* INPUT DATA:
________________

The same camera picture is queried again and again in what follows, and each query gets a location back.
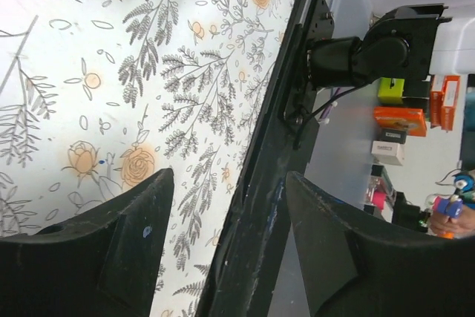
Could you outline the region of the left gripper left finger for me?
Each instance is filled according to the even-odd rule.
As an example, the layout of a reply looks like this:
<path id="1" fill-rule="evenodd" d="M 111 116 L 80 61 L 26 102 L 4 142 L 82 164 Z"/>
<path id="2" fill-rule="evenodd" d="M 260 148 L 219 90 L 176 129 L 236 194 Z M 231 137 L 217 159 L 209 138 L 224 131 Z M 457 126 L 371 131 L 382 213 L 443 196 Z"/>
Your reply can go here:
<path id="1" fill-rule="evenodd" d="M 1 240 L 3 316 L 148 316 L 174 195 L 162 169 L 35 235 Z"/>

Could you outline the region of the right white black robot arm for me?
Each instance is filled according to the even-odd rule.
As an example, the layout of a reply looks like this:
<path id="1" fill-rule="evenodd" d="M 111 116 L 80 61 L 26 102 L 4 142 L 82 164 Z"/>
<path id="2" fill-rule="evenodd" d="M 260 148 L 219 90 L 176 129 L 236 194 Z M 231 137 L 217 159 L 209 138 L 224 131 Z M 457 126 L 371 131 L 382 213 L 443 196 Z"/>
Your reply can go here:
<path id="1" fill-rule="evenodd" d="M 474 72 L 474 6 L 420 4 L 385 13 L 357 36 L 322 39 L 306 53 L 317 88 L 361 88 L 382 77 L 422 81 Z"/>

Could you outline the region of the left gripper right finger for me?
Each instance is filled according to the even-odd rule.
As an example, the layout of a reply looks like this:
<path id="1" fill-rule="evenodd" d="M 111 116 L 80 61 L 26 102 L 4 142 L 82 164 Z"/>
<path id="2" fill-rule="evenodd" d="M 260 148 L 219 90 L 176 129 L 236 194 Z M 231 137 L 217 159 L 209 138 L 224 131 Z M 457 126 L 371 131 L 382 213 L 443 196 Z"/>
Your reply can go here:
<path id="1" fill-rule="evenodd" d="M 472 316 L 474 239 L 414 232 L 301 174 L 286 198 L 312 316 Z"/>

________________

* INSTRUCTIONS TO FOLLOW:
Please reproduce the line containing "Could you outline the region of the left gripper right" and each line after it to the end of the listing, exactly, with nothing added or left out.

* OUTPUT OF THE EXERCISE:
Could you outline the region of the left gripper right finger for me?
Each instance is filled according to the even-odd rule.
As an example, the layout of a reply looks like this:
<path id="1" fill-rule="evenodd" d="M 111 116 L 80 61 L 26 102 L 4 142 L 82 164 Z"/>
<path id="2" fill-rule="evenodd" d="M 260 148 L 219 90 L 176 129 L 236 194 Z M 231 137 L 217 159 L 209 138 L 224 131 Z M 457 126 L 371 131 L 382 213 L 443 196 Z"/>
Your reply can go here:
<path id="1" fill-rule="evenodd" d="M 472 316 L 474 239 L 414 232 L 301 174 L 286 198 L 312 316 Z"/>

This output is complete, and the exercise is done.